Beginning at the top of the material, repeat each line exactly, and stop once the line with "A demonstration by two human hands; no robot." has been written.

---

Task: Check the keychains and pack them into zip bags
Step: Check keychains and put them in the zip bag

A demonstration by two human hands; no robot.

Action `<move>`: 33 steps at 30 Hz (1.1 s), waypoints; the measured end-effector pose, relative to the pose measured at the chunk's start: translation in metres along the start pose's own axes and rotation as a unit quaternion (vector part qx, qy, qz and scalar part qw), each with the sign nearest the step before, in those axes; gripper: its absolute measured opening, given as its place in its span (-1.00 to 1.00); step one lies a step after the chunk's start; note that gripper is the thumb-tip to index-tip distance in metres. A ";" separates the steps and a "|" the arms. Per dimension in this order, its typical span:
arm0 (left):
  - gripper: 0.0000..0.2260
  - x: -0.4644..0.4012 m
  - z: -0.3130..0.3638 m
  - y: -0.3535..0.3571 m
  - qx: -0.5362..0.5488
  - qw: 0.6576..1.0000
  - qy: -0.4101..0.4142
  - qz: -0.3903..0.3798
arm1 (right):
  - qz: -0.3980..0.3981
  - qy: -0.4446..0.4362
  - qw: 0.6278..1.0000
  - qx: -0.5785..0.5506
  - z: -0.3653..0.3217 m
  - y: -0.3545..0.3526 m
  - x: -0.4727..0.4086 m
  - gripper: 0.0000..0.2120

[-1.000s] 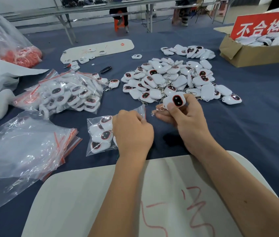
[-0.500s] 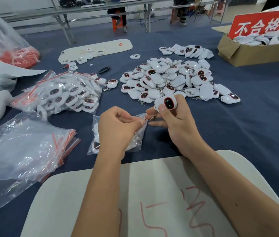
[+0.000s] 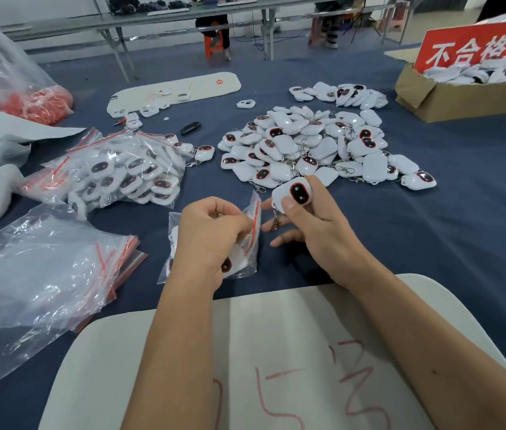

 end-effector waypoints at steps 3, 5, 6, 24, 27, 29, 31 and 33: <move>-0.83 -0.001 0.000 0.003 -0.026 1.000 0.001 -0.014 | 0.004 0.007 0.999 -0.039 -0.001 -0.001 -0.001 -0.90; -0.83 -0.001 -0.001 0.004 -0.043 0.999 0.003 -0.025 | -0.006 0.000 0.999 -0.038 -0.003 0.001 -0.001 -0.92; -0.82 -0.001 -0.002 0.004 -0.048 0.998 0.002 -0.029 | -0.014 -0.008 0.999 -0.027 -0.004 0.002 -0.001 -0.93; -0.80 0.003 0.007 0.002 -0.039 0.996 0.067 0.050 | -0.036 -0.053 0.965 0.253 -0.008 -0.005 -0.001 -0.80; -0.81 0.015 0.026 -0.001 -0.057 0.979 0.175 0.092 | -0.101 -0.049 0.953 0.281 -0.006 0.006 -0.001 -0.82; -0.78 0.025 0.036 0.002 -0.075 0.963 0.239 0.102 | -0.134 -0.065 0.946 0.289 -0.007 0.012 0.001 -0.75; -0.75 0.032 0.041 0.008 -0.097 0.950 0.279 0.097 | -0.133 -0.077 0.945 0.289 -0.007 0.013 0.001 -0.74; -0.73 0.037 0.042 0.014 -0.117 0.939 0.309 0.093 | -0.101 -0.069 0.960 0.252 -0.007 0.008 0.001 -0.88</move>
Point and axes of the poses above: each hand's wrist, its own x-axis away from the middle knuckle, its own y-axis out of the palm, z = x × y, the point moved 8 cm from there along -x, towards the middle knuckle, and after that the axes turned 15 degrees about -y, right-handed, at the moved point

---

- **Expected answer**:
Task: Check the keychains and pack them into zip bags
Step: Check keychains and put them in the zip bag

A demonstration by two human hands; no robot.

The exercise has been carried out in full.